Assigned task: Search the listing below for lines that hold the word "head", and report only how many there are.

++++++

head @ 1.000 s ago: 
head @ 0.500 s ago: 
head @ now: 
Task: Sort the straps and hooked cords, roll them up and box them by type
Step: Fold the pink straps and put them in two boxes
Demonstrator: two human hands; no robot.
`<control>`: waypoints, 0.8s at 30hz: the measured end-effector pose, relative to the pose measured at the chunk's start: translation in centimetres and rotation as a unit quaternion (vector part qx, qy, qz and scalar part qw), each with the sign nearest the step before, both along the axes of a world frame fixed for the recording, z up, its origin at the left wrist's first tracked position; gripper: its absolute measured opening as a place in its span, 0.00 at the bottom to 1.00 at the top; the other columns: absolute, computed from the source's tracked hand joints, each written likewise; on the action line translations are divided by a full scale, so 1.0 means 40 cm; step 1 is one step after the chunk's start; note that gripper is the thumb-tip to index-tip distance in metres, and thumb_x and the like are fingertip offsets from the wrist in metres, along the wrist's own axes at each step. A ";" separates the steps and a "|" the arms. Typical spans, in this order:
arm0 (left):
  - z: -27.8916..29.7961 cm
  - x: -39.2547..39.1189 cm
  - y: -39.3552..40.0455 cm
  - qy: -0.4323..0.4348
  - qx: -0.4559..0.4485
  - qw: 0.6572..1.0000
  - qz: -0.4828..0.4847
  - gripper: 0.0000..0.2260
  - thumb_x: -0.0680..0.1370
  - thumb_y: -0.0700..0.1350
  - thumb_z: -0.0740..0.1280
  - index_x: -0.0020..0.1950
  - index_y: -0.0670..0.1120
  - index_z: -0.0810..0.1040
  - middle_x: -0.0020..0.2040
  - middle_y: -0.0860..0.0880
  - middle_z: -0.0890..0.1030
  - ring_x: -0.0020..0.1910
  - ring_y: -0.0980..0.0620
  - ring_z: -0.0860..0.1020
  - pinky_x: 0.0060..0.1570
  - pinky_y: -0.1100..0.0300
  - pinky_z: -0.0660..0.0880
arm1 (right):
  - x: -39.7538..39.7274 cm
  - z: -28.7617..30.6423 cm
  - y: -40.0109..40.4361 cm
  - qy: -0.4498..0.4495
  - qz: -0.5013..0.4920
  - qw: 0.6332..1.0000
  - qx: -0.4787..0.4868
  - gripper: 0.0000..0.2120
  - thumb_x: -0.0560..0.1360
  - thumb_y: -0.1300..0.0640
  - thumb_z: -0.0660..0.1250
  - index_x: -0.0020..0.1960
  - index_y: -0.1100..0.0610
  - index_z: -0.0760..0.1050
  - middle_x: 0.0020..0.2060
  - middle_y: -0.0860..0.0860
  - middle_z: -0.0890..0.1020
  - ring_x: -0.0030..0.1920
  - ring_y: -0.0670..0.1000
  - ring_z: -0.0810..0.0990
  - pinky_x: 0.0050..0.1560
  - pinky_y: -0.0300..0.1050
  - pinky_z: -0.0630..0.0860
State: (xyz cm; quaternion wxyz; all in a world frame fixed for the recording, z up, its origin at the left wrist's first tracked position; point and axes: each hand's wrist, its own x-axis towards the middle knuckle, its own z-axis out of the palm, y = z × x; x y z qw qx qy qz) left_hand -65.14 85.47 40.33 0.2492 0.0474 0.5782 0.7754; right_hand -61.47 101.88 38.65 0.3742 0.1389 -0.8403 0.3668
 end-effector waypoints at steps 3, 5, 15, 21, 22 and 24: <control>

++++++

Task response: 3